Researchers at Binghamton University in New York recently published the results of a study conducted in rural China, following changes in retirement arrangements there. The researchers found that when people took advantage of policy changes to retire early, and then became more isolated, they were more likely to experience cognitive decline.
“Participants in the program report substantially lower levels of social engagement, with significantly lower rates of volunteering and social interaction,” reported Binghamton economics professor Plamen Nikolov. “We find that increased social isolation is strongly linked with faster cognitive decline among the elderly.” This was true, they found, even though the early retirement program had been good for participants’ physical health.
Last year, researchers at University College London and Brighton and Sussex Medical School in England found something similar. They published in the peer-reviewed journal Neurology the results of a long-running study of nearly 1,200 people born in Britain in 1946. The study had included tests, including cognitive tests and questionnaires, from ages 8 to 69.
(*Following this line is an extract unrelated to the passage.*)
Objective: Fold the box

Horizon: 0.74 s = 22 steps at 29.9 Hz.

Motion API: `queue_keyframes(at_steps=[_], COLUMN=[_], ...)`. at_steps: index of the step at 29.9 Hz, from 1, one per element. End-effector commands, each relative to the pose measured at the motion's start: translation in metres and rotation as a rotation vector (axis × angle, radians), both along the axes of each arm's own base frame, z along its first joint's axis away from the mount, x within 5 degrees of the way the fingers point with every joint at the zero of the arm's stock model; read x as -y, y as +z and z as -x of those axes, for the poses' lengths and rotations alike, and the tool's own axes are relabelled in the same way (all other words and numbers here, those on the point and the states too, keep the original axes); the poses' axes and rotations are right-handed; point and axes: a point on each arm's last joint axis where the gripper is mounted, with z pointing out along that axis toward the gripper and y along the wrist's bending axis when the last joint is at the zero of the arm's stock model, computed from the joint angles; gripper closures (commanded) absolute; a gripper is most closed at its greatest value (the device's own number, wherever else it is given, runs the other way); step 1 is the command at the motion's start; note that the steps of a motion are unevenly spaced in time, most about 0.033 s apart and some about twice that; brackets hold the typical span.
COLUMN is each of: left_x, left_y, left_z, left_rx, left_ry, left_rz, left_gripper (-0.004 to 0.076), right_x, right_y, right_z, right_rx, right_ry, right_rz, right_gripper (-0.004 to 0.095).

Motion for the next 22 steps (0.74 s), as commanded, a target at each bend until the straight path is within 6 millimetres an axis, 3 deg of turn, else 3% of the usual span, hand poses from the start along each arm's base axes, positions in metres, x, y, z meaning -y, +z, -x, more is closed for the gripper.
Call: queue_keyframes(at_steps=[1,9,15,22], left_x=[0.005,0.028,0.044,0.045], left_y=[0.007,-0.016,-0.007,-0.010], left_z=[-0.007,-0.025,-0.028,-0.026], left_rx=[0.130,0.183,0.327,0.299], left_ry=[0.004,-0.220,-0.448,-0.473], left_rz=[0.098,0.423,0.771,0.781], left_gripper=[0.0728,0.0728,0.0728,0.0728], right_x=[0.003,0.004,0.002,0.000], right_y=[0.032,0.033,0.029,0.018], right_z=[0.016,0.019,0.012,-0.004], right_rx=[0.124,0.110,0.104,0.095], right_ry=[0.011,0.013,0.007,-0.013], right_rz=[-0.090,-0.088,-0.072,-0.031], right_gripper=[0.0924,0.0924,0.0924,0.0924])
Net result: Activities, especially mental activities, matter. People who read a lot or who engaged in lifetime learning got better cognitive scores later on. So did people who stayed in school at least through college. But so, too, did people who took part in “clubs, religious groups, sports or artistic activities,” the researchers said.
Meanwhile another study, conducted by researchers at Fudan University in China and the Universities of Cambridge and Warwick in England, found that older people who were socially isolated were about 50% more likely to develop dementia even during a relatively limited 12-year span.
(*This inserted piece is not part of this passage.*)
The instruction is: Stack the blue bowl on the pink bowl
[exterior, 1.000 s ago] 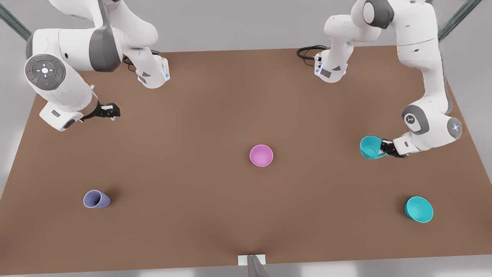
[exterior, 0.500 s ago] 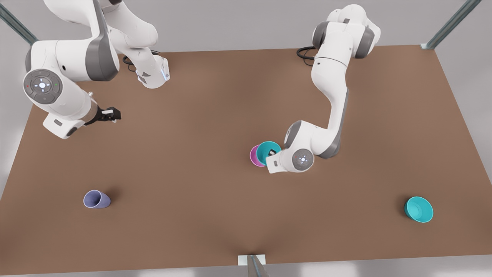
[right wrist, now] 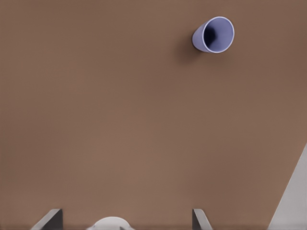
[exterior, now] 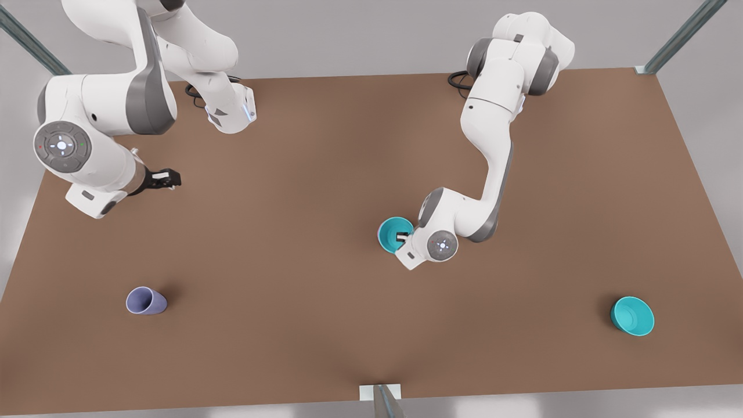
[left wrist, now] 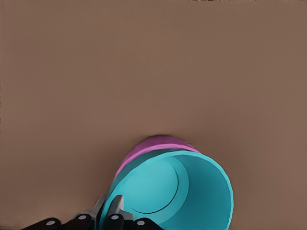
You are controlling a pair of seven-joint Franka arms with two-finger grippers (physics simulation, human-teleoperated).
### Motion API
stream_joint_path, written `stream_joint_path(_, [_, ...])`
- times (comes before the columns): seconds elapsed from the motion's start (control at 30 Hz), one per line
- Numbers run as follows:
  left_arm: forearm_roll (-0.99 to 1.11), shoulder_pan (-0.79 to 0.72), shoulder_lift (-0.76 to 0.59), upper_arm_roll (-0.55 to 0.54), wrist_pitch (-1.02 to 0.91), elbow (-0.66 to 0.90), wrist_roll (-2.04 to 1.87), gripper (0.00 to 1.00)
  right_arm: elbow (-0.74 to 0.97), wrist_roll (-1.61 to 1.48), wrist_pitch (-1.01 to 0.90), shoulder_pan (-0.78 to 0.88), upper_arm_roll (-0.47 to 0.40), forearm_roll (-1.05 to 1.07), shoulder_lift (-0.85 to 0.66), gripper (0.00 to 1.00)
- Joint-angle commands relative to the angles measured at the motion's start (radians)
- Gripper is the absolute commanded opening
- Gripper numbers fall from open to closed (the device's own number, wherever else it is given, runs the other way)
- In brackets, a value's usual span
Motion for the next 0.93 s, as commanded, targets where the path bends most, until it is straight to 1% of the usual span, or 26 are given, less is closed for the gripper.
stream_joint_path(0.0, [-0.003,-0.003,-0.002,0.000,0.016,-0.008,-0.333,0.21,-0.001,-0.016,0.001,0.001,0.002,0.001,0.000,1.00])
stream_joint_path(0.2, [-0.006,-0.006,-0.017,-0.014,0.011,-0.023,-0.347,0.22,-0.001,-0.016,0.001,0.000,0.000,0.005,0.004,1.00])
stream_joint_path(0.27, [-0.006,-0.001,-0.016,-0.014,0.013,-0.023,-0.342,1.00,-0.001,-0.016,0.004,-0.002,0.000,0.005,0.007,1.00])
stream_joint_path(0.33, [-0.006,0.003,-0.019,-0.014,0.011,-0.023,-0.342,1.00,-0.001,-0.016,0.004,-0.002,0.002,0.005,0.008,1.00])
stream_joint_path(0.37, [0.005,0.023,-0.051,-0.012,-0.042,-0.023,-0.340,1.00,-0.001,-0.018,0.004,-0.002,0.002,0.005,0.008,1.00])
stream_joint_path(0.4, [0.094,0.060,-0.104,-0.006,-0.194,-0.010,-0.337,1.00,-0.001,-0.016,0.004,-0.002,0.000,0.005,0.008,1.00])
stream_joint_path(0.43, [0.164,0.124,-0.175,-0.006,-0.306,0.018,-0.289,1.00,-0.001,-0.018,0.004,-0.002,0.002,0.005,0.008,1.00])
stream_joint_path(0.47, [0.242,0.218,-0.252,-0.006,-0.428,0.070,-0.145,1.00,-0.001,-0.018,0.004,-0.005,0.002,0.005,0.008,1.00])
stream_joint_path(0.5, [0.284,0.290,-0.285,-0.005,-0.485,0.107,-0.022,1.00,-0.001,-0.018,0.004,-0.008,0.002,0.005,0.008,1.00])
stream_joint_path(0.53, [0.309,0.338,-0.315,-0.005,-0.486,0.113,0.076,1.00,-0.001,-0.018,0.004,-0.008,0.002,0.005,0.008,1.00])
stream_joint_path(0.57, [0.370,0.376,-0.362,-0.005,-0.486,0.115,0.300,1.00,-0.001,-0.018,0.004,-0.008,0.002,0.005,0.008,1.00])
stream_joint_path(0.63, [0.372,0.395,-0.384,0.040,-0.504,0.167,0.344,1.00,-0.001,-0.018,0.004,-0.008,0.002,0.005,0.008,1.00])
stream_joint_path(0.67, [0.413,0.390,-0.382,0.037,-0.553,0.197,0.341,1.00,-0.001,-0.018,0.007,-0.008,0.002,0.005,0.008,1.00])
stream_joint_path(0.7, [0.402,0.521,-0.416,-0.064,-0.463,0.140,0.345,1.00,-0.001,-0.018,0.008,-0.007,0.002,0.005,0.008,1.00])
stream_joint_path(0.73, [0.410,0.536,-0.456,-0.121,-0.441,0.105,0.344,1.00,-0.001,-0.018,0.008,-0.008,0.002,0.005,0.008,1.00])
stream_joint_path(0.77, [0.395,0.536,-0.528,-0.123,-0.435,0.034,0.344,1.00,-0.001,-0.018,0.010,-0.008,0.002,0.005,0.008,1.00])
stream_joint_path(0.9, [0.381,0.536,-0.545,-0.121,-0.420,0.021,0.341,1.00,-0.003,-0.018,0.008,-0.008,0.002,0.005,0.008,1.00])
And then there was this extensive study—also the work of researchers at Cambridge and Fudan—which looked at data for half a million people in Britain. The elevator summary: If you want to keep your brain healthy, aim to sleep for 7 hours a night. Not much less, but not much more either.
There are inevitable limitations on all these studies. They are observational. They are based on asking people questions about their lifestyle in the real world, and people aren’t always reliable. There are tons of other factors involved. There is no perfect way around any of these things.
However, in many cases different studies are finding the same things. And it’s a simple question of risk and reward: The challenge sometimes known as Pascal’s Bet. If you drink green tea, eat some spinach, get a reasonable night’s sleep, and stay socially active into your old age, what’s the worst that could happen?